Sono quindi state condotte analisi genetiche per cercare frammenti di DNA caratteristici di ogni popolazione che avessero corripondenza con segmenti identici ‘per successione’ con altre popolazioni; vale a dire, come discendenti di un antenato comune di molte generazioni prima.

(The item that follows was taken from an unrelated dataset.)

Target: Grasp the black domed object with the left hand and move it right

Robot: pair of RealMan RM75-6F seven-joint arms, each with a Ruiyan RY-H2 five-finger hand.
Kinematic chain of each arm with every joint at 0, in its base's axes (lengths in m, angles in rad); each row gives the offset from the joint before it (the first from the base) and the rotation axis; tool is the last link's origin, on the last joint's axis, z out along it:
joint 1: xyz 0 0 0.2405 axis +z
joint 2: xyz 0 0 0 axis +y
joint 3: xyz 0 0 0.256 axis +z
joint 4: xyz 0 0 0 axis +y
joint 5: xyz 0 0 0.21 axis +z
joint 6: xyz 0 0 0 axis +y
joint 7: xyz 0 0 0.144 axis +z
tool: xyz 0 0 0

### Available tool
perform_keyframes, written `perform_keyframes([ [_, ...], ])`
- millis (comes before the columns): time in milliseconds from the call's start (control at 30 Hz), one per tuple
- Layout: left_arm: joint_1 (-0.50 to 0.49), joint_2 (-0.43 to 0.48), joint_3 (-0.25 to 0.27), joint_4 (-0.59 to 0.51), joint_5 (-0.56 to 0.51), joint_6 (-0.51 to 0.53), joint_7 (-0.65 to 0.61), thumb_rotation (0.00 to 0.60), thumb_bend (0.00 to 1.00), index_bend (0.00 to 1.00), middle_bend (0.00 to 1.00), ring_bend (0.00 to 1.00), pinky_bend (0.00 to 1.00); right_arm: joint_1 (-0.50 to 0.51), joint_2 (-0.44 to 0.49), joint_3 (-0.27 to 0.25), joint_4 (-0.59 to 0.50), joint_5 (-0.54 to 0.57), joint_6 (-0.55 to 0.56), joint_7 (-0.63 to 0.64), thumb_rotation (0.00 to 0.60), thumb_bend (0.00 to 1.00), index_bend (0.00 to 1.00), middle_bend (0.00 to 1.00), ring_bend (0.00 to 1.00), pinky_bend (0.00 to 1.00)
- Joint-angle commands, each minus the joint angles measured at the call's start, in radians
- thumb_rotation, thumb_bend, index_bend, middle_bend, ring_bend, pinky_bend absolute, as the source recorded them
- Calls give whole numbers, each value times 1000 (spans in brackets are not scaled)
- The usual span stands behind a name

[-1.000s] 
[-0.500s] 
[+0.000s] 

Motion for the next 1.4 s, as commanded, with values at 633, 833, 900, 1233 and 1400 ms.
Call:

Abbiamo trovato segmenti identici nella discendenza degli antenati dei nativi americani e di diverse isole polinesiane”, afferma il dr Ioannidis. “Questa è la prova conclusiva che un tempo era avvenuto un evento di contatto condiviso”.

In altre parole, polinesiani e nativi americani si sono incontrati ad un certo punto della storia e durante quel periodo persone di due culture lontane avevano generato figli con DNA sia nativi americani che polinesiani.

Le analisi statistiche hanno confermato che l’evento si è verificato intorno al 1200 d.C. all’incirca nel periodo in cui queste isole erano originariamente abitate da nativi polinesiani”, sostiene Ioannidis.

Usando poi metodi computazionali, gli autori hanno localizzato la fonte del DNA dei nativi americani nell’attuale Colombia.

La storia di questo periodo è conosciuta generalmente per la conquista europea e non si è mai sentito parlare di altre etnie”, conclude Ioannidis. “Penso che questo lavoro possa aiutare a mettere insieme quelle storie mai raccontate. E il fatto che si sia giunti a questo attraverso la genetica mi rende particolarmente soddisfatto”.